#### Stored data

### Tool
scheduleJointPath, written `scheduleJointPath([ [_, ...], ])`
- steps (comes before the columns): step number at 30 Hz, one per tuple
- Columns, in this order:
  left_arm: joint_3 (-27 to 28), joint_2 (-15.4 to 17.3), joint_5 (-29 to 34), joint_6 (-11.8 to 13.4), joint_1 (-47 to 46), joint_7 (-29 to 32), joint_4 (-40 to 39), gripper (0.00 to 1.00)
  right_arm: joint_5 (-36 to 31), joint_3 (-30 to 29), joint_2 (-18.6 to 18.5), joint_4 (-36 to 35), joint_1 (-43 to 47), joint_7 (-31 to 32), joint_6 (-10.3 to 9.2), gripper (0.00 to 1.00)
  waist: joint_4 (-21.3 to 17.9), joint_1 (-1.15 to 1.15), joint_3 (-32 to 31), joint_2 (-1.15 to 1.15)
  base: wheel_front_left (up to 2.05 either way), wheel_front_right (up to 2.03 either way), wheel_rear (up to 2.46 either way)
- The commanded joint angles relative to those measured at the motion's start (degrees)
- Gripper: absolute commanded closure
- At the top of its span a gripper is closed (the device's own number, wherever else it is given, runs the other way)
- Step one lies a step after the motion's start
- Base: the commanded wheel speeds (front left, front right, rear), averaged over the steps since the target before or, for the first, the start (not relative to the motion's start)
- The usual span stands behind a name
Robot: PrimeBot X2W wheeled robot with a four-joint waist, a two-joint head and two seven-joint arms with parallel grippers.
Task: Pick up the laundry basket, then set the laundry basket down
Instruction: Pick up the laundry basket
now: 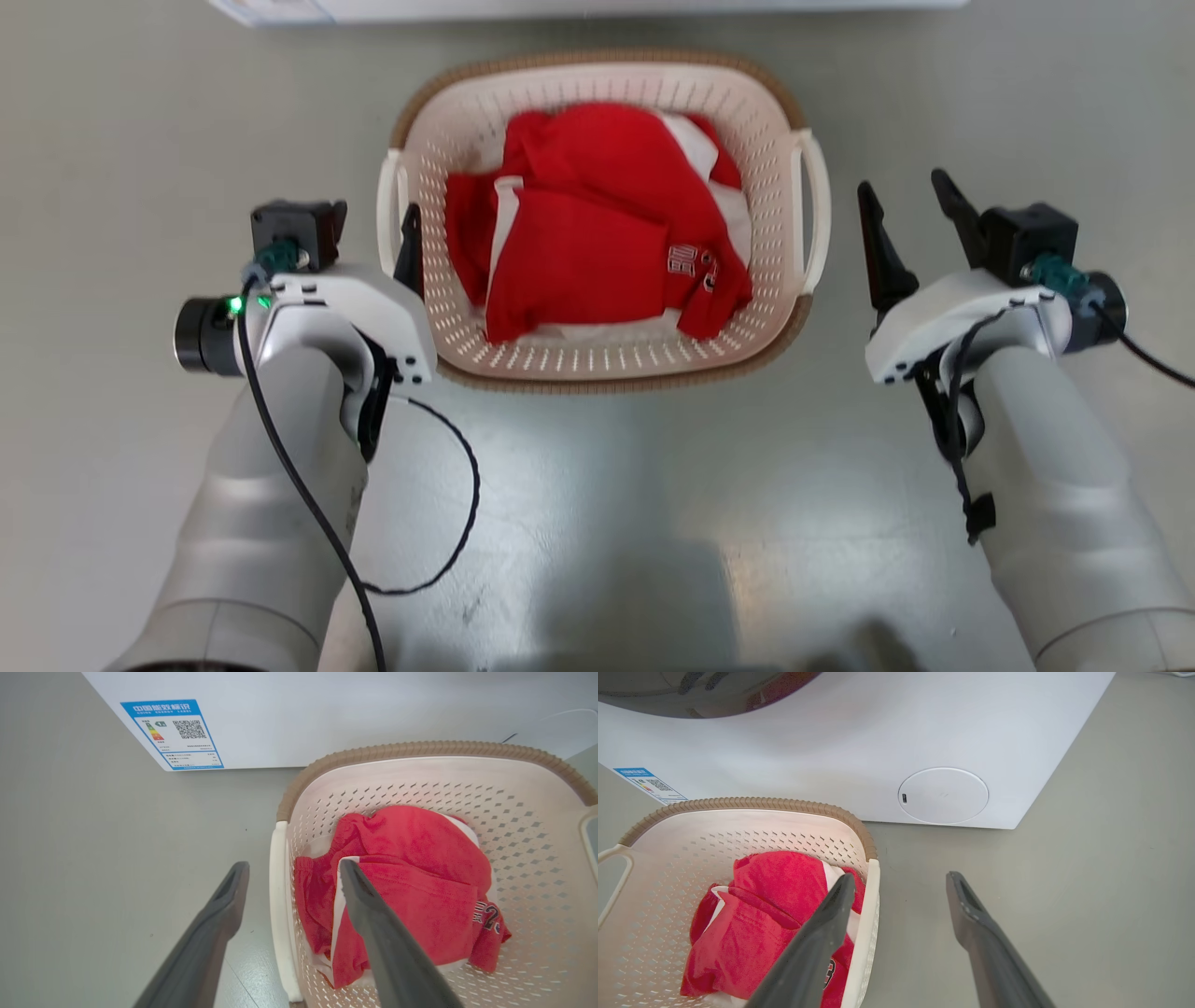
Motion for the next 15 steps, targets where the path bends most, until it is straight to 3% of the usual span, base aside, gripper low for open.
scheduleJointPath([
  [1,1.2,1.7,-0.3,0.5,-0.5,-0.3,0.0,0.0,0.3,1.2,0.5,-0.4,-0.1,-0.7,0.35,0.0,0.0,0.0,2.8,0.0,0.0,0.0,0.0],
  [15,1.0,2.2,-0.6,1.3,-4.9,-0.3,1.1,0.0,1.7,2.3,0.5,-0.6,-3.0,-0.7,0.35,0.0,0.8,0.0,8.4,0.0,0.0,0.0,0.0],
])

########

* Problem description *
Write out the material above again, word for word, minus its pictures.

* Worked solution *
### Tool
scheduleJointPath, written `scheduleJointPath([ [_, ...], ])`
- steps (comes before the columns): step number at 30 Hz, one per tuple
- Columns, in this order:
  left_arm: joint_3 (-27 to 28), joint_2 (-15.4 to 17.3), joint_5 (-29 to 34), joint_6 (-11.8 to 13.4), joint_1 (-47 to 46), joint_7 (-29 to 32), joint_4 (-40 to 39), gripper (0.00 to 1.00)
  right_arm: joint_5 (-36 to 31), joint_3 (-30 to 29), joint_2 (-18.6 to 18.5), joint_4 (-36 to 35), joint_1 (-43 to 47), joint_7 (-31 to 32), joint_6 (-10.3 to 9.2), gripper (0.00 to 1.00)
  waist: joint_4 (-21.3 to 17.9), joint_1 (-1.15 to 1.15), joint_3 (-32 to 31), joint_2 (-1.15 to 1.15)
  base: wheel_front_left (up to 2.05 either way), wheel_front_right (up to 2.03 either way), wheel_rear (up to 2.46 either way)
- The commanded joint angles relative to those measured at the motion's start (degrees)
- Gripper: absolute commanded closure
- At the top of its span a gripper is closed (the device's own number, wherever else it is given, runs the other way)
- Step one lies a step after the motion's start
- Base: the commanded wheel speeds (front left, front right, rear), averaged over the steps since the target before or, for the first, the start (not relative to the motion's start)
- The usual span stands behind a name
Robot: PrimeBot X2W wheeled robot with a four-joint waist, a two-joint head and two seven-joint arms with parallel grippers.
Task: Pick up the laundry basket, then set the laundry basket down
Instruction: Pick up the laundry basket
now: 
Motion for the next 15 steps, targets where the path bends most, until it is straight to 3% of the usual span, base aside, gripper low for open.
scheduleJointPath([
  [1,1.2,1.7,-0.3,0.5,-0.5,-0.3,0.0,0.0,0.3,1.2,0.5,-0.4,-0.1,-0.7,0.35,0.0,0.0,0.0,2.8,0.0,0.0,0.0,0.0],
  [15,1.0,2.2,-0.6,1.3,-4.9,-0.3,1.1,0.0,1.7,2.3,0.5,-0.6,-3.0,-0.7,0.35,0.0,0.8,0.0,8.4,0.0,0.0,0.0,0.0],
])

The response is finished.